Lines below that include the word "camera" should each be copied.

——

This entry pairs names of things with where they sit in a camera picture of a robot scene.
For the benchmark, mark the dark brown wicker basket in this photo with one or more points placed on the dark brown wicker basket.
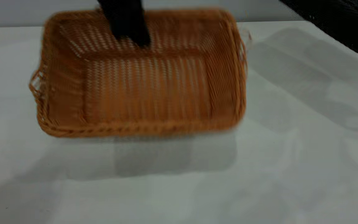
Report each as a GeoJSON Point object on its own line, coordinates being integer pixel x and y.
{"type": "Point", "coordinates": [346, 21]}

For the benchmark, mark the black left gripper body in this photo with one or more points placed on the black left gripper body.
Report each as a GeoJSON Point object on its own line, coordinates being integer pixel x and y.
{"type": "Point", "coordinates": [121, 12]}

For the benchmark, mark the light brown wicker basket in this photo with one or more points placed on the light brown wicker basket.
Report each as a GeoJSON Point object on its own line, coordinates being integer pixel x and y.
{"type": "Point", "coordinates": [141, 90]}

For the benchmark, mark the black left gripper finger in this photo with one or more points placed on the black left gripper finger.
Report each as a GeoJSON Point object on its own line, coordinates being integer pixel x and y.
{"type": "Point", "coordinates": [135, 36]}

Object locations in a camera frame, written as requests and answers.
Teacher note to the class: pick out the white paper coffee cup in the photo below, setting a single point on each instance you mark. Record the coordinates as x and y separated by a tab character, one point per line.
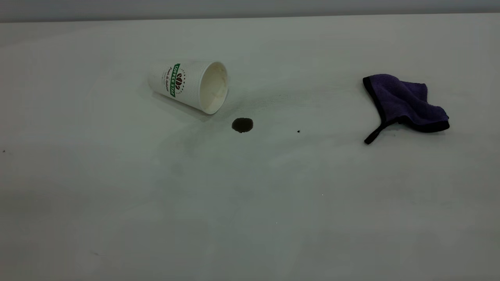
187	82

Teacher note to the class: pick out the purple microfiber cloth black trim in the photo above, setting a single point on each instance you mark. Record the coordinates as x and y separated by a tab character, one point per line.
402	99

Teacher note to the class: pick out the dark coffee spill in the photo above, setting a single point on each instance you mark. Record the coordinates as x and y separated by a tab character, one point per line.
242	125

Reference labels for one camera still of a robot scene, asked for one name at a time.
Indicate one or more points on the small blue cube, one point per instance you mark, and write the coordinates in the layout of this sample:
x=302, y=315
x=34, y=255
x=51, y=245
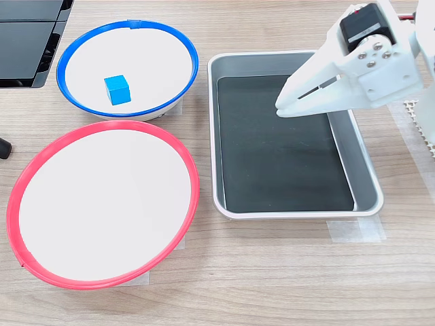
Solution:
x=118, y=91

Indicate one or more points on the black tray mat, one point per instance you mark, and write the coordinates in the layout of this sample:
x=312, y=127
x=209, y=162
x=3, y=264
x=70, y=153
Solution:
x=272, y=156

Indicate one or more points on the steel tray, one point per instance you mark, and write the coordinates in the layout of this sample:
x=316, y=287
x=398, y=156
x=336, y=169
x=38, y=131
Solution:
x=368, y=176

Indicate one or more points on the clear tape strip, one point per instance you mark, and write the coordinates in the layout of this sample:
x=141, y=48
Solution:
x=180, y=242
x=357, y=231
x=137, y=280
x=176, y=108

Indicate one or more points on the white plate blue rim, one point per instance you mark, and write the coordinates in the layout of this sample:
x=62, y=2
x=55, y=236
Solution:
x=153, y=64

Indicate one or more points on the white plate red rim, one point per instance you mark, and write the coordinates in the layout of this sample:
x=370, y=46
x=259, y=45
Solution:
x=102, y=203

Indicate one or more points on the black flat device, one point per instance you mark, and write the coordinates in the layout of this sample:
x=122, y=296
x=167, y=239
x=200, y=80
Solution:
x=23, y=51

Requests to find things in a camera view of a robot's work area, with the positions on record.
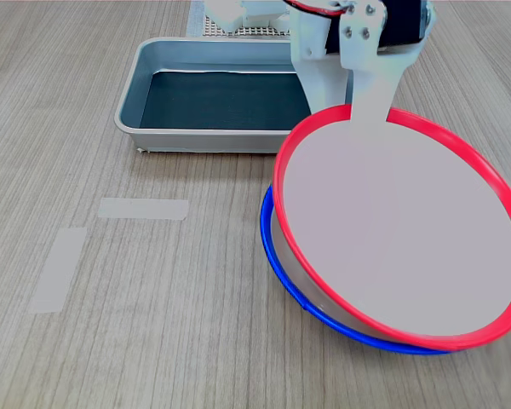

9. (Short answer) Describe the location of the red-rimmed white round plate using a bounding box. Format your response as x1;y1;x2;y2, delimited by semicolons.
272;103;511;353

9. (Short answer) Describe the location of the black tray mat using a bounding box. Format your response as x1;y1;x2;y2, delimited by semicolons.
139;69;314;131

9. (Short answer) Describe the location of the clear tape strip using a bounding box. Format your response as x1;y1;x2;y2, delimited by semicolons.
28;227;89;315
186;0;208;37
98;197;190;222

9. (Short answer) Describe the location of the steel rectangular tray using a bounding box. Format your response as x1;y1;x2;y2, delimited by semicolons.
113;36;355;155

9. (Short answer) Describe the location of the blue-rimmed white round plate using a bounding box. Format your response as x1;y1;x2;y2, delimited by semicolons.
259;184;453;356

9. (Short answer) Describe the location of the red and black cable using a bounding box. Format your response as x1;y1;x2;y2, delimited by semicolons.
281;0;353;19

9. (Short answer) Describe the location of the pale perforated base plate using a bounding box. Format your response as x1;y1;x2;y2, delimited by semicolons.
201;14;291;37

——

Written reply:
This entry pairs names of things with where they sit in a camera picture of a robot scene.
Object locations in a camera frame, written as requests and answers.
Reference labels for one camera still of a robot scene, asked for one name at a time.
Requests to find things in a camera view of a robot's work area, with the positions on record.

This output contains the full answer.